=== WHAT YOU SHOULD DO ===
Pull every line containing "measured" from the data.

------------------------------------------------------------

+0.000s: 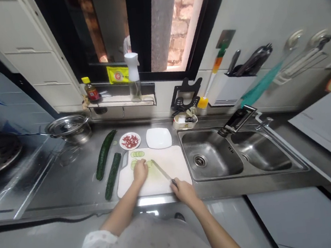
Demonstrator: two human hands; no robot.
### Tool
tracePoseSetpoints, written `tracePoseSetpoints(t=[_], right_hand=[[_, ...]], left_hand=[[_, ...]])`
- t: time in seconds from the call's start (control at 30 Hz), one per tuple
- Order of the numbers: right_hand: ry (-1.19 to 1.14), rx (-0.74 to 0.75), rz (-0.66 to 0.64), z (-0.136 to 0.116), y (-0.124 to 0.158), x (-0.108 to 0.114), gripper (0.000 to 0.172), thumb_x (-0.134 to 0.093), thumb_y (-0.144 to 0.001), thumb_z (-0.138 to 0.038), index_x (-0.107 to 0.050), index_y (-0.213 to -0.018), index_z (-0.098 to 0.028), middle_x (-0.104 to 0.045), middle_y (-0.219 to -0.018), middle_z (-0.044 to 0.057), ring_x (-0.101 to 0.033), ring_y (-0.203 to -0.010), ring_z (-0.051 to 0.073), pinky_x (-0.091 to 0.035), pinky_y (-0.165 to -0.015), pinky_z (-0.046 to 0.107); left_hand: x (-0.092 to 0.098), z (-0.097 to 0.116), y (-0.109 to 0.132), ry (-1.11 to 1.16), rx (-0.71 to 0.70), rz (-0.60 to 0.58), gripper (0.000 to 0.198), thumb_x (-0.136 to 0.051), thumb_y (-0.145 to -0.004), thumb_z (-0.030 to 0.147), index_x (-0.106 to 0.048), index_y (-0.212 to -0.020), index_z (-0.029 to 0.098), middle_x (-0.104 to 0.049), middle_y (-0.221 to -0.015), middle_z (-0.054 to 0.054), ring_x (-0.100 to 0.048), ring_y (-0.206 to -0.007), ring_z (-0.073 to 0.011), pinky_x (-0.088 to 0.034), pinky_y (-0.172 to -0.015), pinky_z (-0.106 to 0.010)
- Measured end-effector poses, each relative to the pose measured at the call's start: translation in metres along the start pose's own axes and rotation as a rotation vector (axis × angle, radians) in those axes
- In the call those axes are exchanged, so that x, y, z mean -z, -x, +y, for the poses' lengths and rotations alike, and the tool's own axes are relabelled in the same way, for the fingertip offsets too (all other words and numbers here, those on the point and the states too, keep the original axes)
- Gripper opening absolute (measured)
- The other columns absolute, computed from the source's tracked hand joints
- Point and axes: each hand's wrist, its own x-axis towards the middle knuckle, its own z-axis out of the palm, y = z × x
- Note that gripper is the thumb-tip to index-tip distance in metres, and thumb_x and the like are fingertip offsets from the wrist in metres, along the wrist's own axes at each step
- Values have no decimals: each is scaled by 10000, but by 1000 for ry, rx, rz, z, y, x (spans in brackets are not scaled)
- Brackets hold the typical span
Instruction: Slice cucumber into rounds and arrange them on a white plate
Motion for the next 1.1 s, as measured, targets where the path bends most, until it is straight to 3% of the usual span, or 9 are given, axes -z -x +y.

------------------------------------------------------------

=== THE ANSWER ===
- Measured end-effector poses, each relative to the pose measured at the call's start: translation in metres along the start pose's own axes and rotation as a rotation vector (axis × angle, radians) in those axes
- Gripper opening absolute (measured)
Motion for the next 1.1 s, as measured, targets where the path bends most, until it is straight to 3% of the usual span, or 9 are given, axes -z -x +y.

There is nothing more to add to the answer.